La plus grande honte de notre clan. Une princesse de sang — l’une des dernières ! — qui se laisse souiller par un orc, ça marque la mémoire familiale. Mais j’étais déjà au courant.
— Encore des infos frelatées. T’as rien d’autre ?
— Je veux retourner me coucher, ard-æl... la nuit a été longue.
— Tu veux surtout aller remettre ta queue dans la petite chatte mouillée d’une pute adannath. Alors ? Où est-ce qu’il est, maintenant ? Est-ce que tu sais où le trouver ?
— Non...
— Alors, cherche-le, par les couilles d’airain de Naeheicnë ! Et garde un peu de jus pour ta mission. Ce n’est pas bon pour un mâle, de trop dépenser son luith !

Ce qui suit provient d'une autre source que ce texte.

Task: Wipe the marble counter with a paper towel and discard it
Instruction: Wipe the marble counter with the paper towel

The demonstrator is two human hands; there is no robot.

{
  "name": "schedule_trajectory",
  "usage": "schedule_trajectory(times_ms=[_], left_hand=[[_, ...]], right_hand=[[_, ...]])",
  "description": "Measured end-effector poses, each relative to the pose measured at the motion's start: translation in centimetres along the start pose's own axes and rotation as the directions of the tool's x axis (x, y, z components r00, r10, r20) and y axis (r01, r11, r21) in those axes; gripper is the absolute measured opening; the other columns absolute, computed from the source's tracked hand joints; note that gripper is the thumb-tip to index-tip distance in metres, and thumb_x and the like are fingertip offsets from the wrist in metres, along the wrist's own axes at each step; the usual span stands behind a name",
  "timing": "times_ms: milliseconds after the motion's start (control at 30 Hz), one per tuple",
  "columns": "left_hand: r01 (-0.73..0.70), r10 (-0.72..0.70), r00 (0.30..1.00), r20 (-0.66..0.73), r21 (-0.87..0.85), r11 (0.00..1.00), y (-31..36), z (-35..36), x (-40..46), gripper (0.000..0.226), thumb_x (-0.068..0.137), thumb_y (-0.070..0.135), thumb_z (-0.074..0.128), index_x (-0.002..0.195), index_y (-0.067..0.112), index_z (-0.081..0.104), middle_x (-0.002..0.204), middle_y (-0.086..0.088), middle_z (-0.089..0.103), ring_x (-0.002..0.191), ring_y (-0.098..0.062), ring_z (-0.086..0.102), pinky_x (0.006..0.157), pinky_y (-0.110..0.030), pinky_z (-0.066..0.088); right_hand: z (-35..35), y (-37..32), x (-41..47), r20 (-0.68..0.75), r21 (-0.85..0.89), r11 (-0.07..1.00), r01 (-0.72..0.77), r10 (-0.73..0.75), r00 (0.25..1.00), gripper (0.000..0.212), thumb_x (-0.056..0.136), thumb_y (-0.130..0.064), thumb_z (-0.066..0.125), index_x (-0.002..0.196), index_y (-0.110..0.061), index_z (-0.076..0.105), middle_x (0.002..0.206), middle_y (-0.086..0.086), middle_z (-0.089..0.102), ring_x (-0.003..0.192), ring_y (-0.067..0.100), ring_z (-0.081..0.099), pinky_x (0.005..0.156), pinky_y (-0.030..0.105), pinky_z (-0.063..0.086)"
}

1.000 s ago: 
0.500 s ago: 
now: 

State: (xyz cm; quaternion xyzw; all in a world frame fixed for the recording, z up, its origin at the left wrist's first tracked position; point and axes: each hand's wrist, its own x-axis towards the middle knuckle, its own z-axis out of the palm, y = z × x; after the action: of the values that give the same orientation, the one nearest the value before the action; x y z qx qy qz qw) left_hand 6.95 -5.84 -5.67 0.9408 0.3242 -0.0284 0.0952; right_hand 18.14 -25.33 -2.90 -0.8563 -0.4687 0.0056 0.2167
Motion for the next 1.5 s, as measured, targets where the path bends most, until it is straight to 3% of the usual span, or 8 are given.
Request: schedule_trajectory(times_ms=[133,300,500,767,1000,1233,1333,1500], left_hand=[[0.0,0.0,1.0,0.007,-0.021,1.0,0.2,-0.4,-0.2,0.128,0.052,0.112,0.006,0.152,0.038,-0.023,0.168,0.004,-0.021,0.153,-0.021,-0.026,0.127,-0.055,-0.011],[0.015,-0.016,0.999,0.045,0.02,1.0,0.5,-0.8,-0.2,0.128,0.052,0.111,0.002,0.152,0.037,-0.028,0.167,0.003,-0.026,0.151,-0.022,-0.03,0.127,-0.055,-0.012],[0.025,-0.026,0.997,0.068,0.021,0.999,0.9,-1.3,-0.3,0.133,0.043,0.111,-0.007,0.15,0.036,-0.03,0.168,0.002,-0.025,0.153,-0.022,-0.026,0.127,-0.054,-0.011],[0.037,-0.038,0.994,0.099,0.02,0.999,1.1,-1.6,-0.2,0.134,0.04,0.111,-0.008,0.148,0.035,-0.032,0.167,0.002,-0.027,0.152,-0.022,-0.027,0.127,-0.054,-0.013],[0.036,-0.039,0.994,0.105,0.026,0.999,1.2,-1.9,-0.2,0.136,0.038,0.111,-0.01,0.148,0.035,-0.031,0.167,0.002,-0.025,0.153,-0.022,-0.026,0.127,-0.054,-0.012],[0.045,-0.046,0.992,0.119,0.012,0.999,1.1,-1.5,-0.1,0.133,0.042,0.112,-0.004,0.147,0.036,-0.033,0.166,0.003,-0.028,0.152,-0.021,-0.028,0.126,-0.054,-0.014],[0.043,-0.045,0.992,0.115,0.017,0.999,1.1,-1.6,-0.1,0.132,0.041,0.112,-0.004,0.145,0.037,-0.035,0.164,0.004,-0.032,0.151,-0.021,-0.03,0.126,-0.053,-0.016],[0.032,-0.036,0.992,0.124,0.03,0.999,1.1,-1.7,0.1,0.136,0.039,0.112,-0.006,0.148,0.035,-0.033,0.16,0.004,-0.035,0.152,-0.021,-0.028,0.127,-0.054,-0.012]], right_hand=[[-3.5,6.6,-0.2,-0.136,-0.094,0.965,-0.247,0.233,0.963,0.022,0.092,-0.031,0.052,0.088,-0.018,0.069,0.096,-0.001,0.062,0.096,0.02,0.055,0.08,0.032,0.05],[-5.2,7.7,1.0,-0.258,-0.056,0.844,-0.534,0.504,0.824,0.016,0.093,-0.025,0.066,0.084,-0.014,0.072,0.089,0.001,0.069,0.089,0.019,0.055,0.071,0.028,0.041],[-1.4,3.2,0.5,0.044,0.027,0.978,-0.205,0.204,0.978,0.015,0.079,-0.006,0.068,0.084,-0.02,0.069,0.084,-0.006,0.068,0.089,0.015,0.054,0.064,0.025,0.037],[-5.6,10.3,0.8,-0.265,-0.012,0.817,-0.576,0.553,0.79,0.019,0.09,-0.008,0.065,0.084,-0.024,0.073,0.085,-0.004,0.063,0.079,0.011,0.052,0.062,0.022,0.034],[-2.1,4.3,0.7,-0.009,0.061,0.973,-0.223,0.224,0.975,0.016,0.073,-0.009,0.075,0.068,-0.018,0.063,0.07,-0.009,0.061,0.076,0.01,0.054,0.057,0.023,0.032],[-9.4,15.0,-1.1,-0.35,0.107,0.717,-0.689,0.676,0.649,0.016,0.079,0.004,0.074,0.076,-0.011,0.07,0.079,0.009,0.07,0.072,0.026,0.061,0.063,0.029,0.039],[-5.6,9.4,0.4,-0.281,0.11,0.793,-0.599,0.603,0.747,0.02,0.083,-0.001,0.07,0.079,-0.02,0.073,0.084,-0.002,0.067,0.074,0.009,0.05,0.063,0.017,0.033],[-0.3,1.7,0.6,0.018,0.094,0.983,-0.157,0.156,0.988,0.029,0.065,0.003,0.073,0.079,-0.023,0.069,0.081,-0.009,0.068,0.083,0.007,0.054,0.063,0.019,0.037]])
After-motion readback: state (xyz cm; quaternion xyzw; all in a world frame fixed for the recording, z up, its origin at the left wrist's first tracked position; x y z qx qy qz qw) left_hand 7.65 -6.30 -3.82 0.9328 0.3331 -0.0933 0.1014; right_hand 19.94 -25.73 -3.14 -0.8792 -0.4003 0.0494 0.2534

Nazrhac repart en maugréant.
Il est à peine sorti que la crise me prend. Le maudit cadeau d’Alys... Ça commence comme une brûlure, qui gagne lentement tous mes membres. Lorsque ce sera fait, je resterai paralysé, comme un cadavre raide, pendant un petit moment. Vite. Gagner le fauteuil.
Je m’écroule sur la cathèdre, réfrénant mon envie de hurler. Heureusement, aucun de mes chasseurs n’est là pour assister à ça. Un ard-æl faible est un ard-æl mort. Le jour où Rizhen, Nazrhac ou qui que ce soit d’autre parmi les guerriers aux dents longues et aux yeux affamés qui me suivent me verra flancher, ce sera la fin. Même Asdruvaal me collerait un coup de lame libérateur s’il savait que j’étais dans cet état-là.
J’attends que la crise passe. Qu’est-ce que je peux faire d’autre ? Des siècles que cette malédiction empoisonne mon sang. La colère d’une elleth est chose terrible, dit le dicton... Ah, si cette pouffiasse d’Alys se trouvait en face de moi !
Finalement, le poison reflue. Je le vois sur mes mains, crispées sur les accoudoirs de la haute cathèdre sur laquelle je me suis laissé tomber. Ma peau reprend sa couleur normale, alors que la toxine reflue vers la blessure.
Je pousse un long soupir.
Un apothicaire. Il me faut un apothicaire. Pour atténuer les effets de ces crises, au moins.